EXERCISE DETAILS.
From the first line of the data down to the line bearing "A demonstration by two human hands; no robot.", output every line exactly and include no pictures.

*** AVAILABLE DATA Section Begins ***

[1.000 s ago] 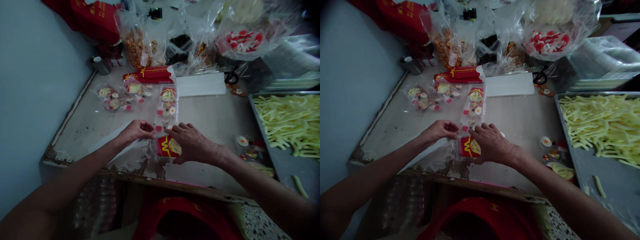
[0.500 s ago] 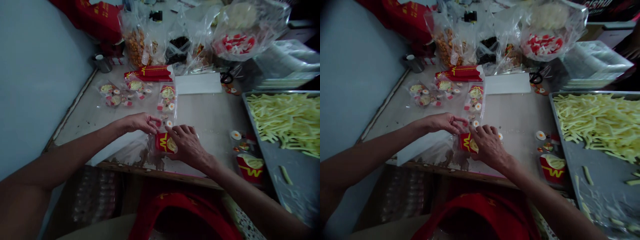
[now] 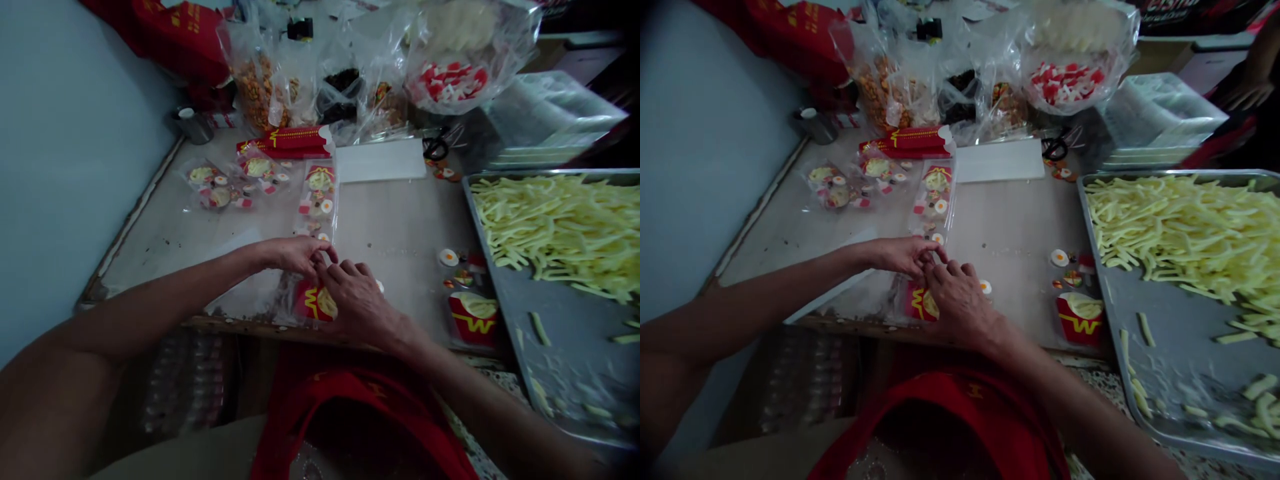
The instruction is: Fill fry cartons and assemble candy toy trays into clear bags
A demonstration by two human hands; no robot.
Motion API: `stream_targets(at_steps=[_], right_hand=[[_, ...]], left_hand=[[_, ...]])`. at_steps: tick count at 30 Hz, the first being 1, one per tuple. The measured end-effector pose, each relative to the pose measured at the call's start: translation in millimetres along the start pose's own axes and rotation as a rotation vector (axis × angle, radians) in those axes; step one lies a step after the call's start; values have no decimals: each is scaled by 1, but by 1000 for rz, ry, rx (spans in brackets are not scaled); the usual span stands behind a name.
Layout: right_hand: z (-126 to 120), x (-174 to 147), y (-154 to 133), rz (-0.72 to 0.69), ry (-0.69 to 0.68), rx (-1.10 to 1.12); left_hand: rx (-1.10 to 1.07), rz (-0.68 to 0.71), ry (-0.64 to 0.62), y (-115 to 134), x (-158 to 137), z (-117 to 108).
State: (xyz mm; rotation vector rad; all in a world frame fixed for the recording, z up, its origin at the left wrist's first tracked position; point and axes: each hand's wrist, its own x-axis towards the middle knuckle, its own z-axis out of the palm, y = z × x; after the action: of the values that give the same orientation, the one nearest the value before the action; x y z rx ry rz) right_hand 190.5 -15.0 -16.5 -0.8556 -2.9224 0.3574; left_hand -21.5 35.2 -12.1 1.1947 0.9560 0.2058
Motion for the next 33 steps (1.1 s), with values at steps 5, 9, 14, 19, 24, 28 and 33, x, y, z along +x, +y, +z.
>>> stream_targets(at_steps=[5,9,14,19,24,28,33], right_hand=[[19,11,-20,105,-4,-32],[30,18,-29,180,11,-10],[24,-9,-23,210,58,-87],[19,-41,-10,346,-8,-55],[29,-36,-13,355,123,-20],[31,-34,-16,365,130,-9],[27,-35,-16,374,87,-11]], left_hand=[[565,212,492,-14,-35,26],[934,138,1033,-39,-75,69],[1002,45,1073,-75,-75,110],[1123,-84,974,-68,-61,105],[1205,-298,849,-44,-55,99],[1218,-370,927,-38,-46,96],[1231,-382,954,-36,-38,91]])
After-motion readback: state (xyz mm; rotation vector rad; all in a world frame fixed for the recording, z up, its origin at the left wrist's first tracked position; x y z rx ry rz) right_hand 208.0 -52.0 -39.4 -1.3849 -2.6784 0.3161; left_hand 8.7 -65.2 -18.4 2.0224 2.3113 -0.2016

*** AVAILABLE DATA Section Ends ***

RESULT FOR THIS TASK.
[1.000 s ago] 
[0.500 s ago] 
[now] 
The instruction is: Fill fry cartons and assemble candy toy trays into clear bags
A demonstration by two human hands; no robot.

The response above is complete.